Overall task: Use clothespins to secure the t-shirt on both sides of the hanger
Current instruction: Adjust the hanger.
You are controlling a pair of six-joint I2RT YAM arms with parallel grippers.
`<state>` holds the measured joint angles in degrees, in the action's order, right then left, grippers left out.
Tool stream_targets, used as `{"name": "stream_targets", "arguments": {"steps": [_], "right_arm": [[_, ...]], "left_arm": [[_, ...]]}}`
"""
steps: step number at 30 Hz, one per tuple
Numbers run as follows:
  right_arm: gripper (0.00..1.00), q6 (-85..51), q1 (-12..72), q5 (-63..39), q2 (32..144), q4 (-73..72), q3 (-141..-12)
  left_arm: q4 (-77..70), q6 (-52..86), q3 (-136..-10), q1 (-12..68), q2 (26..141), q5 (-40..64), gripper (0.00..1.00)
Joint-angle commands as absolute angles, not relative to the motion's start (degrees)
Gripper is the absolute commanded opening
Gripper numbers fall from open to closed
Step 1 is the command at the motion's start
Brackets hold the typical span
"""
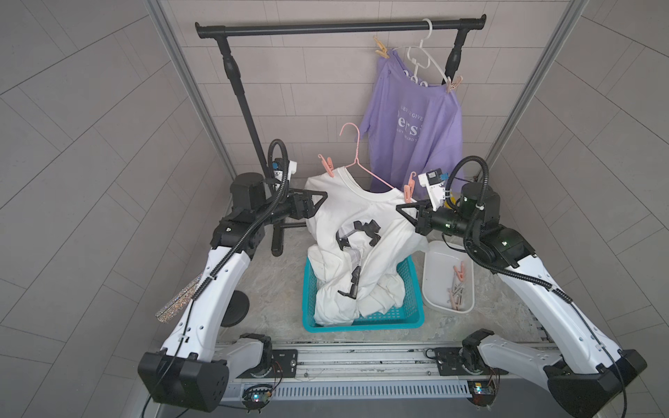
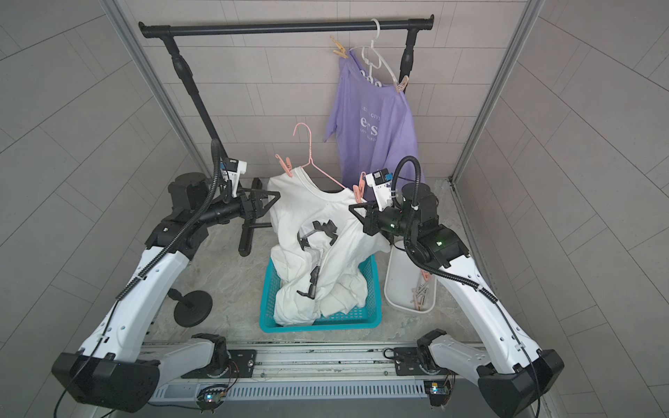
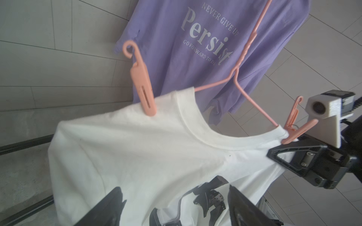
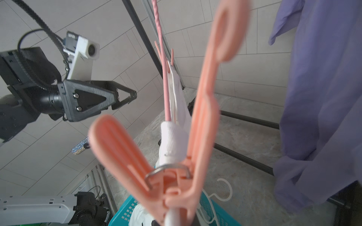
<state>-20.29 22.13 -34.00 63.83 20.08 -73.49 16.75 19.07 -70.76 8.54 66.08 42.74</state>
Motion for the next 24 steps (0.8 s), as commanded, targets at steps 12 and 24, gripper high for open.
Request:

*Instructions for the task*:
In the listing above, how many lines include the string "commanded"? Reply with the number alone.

*Problem solution*:
2